• **WHAT THIS TASK INVOLVES**
Retype every entry in its entirety, without alteration.

• **PROVIDED RECORDS**
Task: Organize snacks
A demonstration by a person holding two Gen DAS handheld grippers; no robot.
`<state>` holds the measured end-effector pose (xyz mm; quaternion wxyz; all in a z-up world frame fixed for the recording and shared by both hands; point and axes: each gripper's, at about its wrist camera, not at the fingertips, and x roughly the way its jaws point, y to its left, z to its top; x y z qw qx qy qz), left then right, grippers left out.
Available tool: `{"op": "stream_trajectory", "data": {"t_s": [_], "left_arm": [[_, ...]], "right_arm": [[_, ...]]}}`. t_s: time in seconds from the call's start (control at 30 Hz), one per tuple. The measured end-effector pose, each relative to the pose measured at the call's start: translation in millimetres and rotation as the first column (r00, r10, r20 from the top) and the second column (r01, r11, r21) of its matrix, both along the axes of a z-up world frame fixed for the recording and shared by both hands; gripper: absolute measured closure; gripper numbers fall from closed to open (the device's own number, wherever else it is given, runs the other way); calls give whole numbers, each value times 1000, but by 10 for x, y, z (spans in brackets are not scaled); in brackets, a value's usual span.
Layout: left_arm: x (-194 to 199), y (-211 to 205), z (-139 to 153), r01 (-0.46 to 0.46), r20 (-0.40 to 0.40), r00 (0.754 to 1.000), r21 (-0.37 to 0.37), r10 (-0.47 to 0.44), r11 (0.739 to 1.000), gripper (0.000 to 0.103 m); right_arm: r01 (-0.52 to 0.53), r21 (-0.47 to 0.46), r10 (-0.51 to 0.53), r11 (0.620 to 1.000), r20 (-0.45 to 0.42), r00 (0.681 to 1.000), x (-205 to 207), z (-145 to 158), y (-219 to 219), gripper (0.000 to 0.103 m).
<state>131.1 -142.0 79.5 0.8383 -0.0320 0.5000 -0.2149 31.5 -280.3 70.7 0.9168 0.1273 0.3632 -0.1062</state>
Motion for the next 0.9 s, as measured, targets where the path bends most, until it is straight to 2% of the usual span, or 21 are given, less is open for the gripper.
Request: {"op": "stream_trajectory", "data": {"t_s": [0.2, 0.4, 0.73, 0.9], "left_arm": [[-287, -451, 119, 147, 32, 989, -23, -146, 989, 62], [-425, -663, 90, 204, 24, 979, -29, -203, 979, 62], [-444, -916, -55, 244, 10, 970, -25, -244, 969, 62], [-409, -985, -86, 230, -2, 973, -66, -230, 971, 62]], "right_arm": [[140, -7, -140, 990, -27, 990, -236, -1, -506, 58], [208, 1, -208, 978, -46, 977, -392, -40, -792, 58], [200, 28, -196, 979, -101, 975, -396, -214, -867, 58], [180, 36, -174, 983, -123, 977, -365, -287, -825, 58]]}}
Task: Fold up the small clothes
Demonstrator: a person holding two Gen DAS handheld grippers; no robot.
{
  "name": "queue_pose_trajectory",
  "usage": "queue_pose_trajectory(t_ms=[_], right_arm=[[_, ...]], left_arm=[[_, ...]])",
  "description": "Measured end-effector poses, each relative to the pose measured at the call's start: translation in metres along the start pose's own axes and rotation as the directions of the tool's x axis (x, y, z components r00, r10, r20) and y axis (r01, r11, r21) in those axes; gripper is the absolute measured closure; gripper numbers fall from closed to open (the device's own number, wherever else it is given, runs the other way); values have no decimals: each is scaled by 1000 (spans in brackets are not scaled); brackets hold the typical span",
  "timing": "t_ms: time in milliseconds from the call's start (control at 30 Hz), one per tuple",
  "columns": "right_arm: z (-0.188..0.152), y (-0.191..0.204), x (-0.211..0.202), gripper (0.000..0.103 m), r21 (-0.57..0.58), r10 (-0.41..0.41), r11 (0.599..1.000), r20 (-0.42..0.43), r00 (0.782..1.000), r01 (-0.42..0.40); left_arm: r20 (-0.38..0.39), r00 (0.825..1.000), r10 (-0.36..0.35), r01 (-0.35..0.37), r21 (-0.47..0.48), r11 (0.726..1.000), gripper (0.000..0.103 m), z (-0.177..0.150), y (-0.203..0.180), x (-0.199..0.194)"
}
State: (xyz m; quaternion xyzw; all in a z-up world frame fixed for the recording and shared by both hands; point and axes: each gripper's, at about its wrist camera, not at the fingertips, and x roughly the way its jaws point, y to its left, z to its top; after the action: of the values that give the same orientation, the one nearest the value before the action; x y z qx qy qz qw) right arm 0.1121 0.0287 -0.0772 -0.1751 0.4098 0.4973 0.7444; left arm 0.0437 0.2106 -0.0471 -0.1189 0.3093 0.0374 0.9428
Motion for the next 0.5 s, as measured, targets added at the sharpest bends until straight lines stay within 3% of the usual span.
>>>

• **REPLY**
Task: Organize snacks
A demonstration by a person holding two Gen DAS handheld grippers; no robot.
`<state>` holds the measured end-effector pose (xyz mm; quaternion wxyz; all in a z-up world frame fixed for the recording and shared by both hands; point and axes: each gripper's, at about its wrist camera, not at the fingertips, and x roughly the way its jaws point, y to its left, z to its top; x y z qw qx qy qz), left then right, grippers left out.
Available tool: `{"op": "stream_trajectory", "data": {"t_s": [_], "left_arm": [[_, ...]], "right_arm": [[_, ...]]}}`. t_s: time in seconds from the call's start (control at 30 Hz), one per tuple. The measured end-effector pose, each relative to the pose measured at the call's start: translation in millimetres and rotation as the first column (r00, r10, r20 from the top) and the second column (r01, r11, r21) of its matrix, both along the axes of a z-up world frame fixed for the recording and shared by both hands; gripper: absolute measured closure; gripper numbers fall from closed to open (the device's own number, wherever else it is given, runs the other way); calls give whole numbers, each value times 1000, but by 10 for x, y, z (spans in brackets are not scaled); in brackets, a value's usual span.
Layout: left_arm: x (-194 to 199), y (-211 to 205), z (-139 to 153), r01 (-0.46 to 0.46), r20 (-0.40 to 0.40), r00 (0.754 to 1.000), r21 (-0.37 to 0.37), r10 (-0.47 to 0.44), r11 (0.739 to 1.000), gripper (0.000 to 0.103 m); right_arm: r01 (-0.52 to 0.53), r21 (-0.47 to 0.46), r10 (-0.51 to 0.53), r11 (0.620 to 1.000), r20 (-0.45 to 0.42), r00 (0.681 to 1.000), x (-205 to 207), z (-145 to 158), y (-219 to 219), gripper (0.000 to 0.103 m).
<state>131.1 -142.0 79.5 0.8383 -0.0320 0.5000 -0.2149 31.5 -280.3 70.7 0.9168 0.1273 0.3632 -0.1062</state>
Motion for the next 0.9 s, as measured, targets where the path bends most, until it is straight to 2% of the usual span, or 21 are given, less is open for the gripper.
Request: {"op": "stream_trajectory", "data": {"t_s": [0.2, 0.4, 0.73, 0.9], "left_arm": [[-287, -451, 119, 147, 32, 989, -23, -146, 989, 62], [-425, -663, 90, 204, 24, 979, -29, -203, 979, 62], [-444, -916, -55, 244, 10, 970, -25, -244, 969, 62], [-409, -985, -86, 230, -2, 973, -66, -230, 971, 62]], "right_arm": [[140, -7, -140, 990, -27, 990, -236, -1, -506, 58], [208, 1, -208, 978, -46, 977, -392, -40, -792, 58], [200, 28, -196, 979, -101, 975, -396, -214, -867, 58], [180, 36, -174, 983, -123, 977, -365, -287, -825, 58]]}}
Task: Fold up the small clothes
Demonstrator: a person holding two Gen DAS handheld grippers; no robot.
{
  "name": "queue_pose_trajectory",
  "usage": "queue_pose_trajectory(t_ms=[_], right_arm=[[_, ...]], left_arm=[[_, ...]])",
  "description": "Measured end-effector poses, each relative to the pose measured at the call's start: translation in metres along the start pose's own axes and rotation as the directions of the tool's x axis (x, y, z components r00, r10, r20) and y axis (r01, r11, r21) in those axes; gripper is the absolute measured closure; gripper numbers fall from closed to open (the device's own number, wherever else it is given, runs the other way); values have no decimals: each is scaled by 1000 (spans in brackets are not scaled); brackets hold the typical span",
  "timing": "t_ms: time in milliseconds from the call's start (control at 30 Hz), one per tuple",
  "columns": "right_arm: z (-0.188..0.152), y (-0.191..0.204), x (-0.211..0.202), gripper (0.000..0.103 m), r21 (-0.57..0.58), r10 (-0.41..0.41), r11 (0.599..1.000), r20 (-0.42..0.43), r00 (0.782..1.000), r01 (-0.42..0.40); left_arm: r20 (-0.38..0.39), r00 (0.825..1.000), r10 (-0.36..0.35), r01 (-0.35..0.37), r21 (-0.47..0.48), r11 (0.726..1.000), gripper (0.000..0.103 m), z (-0.177..0.150), y (-0.203..0.180), x (-0.199..0.194)"
}
State: (xyz m; quaternion xyzw; all in a z-up world frame fixed for the recording and shared by both hands; point and axes: each gripper's, at about its wrist camera, not at the fingertips, and x roughly the way its jaws point, y to its left, z to its top; after the action: of the values that give the same orientation, the one nearest the value before the action; x y z qx qy qz qw) right arm 0.1121 0.0287 -0.0772 -0.1751 0.4098 0.4973 0.7444; left arm 0.0437 0.2106 -0.0471 -0.1189 0.3093 0.0374 0.9428
Motion for the next 0.5 s, as measured, targets added at the sharpest bends until straight lines stay within 3% of the usual span.
>>>

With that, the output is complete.